◆ Task details ◆
Give only the number of lines in these records that include "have".

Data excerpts
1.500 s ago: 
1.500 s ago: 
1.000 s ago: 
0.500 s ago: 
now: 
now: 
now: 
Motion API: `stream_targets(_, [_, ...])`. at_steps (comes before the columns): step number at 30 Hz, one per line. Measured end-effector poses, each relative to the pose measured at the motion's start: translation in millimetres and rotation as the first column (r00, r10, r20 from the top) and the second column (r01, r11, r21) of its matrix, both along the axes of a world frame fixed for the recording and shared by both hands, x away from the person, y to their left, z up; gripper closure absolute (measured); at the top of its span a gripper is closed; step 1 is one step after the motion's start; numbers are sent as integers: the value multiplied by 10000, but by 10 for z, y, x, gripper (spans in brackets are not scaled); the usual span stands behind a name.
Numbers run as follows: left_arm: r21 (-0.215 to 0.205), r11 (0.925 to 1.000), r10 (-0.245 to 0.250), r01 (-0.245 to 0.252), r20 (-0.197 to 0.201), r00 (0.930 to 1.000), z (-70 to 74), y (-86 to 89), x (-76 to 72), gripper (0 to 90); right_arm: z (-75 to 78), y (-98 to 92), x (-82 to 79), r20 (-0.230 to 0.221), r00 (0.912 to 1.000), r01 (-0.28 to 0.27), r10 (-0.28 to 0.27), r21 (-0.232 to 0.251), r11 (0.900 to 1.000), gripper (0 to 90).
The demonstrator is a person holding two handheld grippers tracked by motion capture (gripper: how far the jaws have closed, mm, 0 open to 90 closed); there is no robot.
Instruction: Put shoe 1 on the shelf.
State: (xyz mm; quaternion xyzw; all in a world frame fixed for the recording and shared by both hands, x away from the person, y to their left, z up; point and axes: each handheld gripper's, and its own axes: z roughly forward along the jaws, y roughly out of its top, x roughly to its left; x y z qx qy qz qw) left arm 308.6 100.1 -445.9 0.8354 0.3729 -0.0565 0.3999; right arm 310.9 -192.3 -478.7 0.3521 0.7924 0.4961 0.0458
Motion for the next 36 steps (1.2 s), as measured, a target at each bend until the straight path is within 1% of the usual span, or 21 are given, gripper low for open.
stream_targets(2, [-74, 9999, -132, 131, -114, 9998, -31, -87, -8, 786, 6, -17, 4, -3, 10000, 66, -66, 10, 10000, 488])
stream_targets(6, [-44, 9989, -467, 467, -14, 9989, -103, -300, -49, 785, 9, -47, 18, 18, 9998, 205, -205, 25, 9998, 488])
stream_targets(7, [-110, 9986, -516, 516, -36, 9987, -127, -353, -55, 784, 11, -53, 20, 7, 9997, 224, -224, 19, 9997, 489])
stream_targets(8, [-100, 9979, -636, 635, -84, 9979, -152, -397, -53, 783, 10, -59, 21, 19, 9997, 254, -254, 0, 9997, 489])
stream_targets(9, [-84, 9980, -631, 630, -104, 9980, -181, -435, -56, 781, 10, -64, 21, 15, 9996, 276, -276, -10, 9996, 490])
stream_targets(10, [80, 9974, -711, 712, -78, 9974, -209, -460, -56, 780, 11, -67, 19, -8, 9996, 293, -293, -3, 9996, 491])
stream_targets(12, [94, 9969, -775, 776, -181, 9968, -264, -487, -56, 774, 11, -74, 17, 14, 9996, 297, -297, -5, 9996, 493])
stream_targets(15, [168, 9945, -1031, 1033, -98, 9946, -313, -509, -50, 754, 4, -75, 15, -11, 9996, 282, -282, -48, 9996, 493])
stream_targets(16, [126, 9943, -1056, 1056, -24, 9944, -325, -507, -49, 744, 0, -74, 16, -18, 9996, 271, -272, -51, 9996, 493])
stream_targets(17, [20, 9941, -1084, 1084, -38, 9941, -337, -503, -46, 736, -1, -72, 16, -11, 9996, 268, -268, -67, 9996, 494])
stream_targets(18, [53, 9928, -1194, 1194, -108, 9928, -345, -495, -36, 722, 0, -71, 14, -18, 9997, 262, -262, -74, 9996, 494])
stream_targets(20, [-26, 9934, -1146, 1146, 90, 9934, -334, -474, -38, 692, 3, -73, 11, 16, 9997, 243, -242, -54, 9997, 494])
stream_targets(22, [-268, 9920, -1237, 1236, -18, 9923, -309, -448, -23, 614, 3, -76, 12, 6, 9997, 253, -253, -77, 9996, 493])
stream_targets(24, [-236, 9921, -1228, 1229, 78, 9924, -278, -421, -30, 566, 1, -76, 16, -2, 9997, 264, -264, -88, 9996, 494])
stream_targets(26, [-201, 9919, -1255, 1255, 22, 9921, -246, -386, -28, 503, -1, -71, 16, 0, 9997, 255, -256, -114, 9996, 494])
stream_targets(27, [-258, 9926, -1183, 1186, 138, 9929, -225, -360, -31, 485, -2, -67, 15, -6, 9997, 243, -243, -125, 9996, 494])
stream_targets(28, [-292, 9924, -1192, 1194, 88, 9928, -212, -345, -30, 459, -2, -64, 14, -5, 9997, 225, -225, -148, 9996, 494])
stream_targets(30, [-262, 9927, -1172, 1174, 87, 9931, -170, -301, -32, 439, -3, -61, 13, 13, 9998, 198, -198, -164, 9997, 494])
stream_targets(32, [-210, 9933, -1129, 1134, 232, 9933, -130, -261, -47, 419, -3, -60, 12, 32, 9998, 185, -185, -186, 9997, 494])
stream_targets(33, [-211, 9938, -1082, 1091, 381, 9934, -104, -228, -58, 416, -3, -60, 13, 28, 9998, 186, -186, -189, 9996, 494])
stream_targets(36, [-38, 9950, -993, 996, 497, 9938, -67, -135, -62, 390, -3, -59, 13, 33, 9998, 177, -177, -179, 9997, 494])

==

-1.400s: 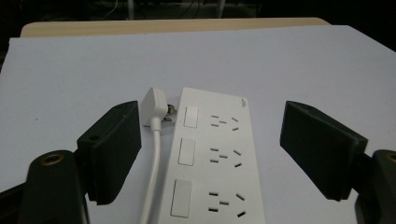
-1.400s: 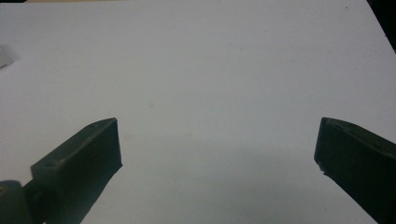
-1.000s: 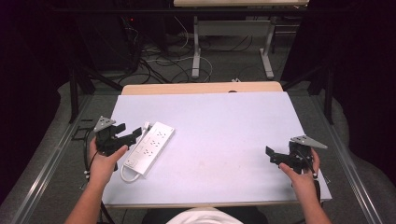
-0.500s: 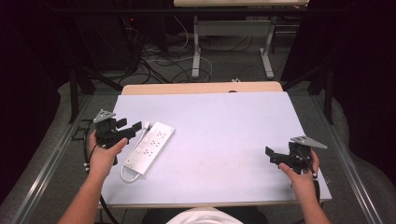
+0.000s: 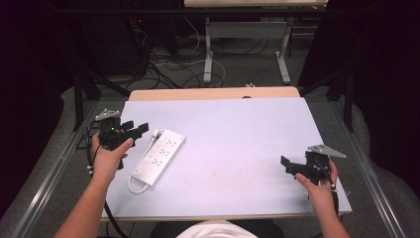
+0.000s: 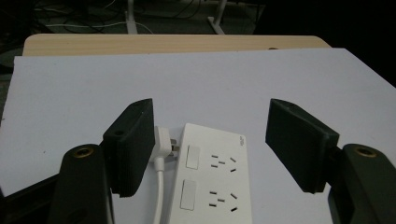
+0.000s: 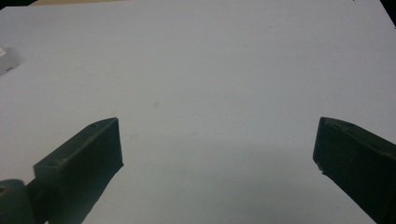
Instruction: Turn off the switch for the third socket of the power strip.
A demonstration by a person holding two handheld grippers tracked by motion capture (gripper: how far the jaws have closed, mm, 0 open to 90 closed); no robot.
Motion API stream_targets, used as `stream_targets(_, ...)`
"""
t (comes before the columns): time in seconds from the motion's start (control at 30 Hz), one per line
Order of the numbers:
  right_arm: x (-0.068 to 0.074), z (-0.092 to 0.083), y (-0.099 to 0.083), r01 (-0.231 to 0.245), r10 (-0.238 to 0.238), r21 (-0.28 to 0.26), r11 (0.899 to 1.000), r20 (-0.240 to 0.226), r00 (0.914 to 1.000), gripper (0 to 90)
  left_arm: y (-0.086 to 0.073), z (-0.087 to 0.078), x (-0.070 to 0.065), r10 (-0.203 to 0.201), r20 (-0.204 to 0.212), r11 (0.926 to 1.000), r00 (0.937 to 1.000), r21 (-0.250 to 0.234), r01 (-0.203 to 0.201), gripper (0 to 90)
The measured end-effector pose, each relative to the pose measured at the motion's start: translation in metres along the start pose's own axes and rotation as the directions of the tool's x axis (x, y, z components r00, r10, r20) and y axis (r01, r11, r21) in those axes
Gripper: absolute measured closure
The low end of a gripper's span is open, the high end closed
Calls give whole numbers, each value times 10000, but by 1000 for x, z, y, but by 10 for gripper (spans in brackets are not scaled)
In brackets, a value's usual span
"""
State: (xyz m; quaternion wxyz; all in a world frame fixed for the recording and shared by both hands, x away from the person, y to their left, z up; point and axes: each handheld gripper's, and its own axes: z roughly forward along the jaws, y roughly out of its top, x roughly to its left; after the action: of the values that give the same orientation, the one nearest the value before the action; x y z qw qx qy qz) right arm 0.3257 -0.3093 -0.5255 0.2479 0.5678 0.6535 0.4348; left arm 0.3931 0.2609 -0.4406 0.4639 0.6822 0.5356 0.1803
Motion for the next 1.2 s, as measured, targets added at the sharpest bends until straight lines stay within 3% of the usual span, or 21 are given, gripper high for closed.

◆ Result of this task ◆
2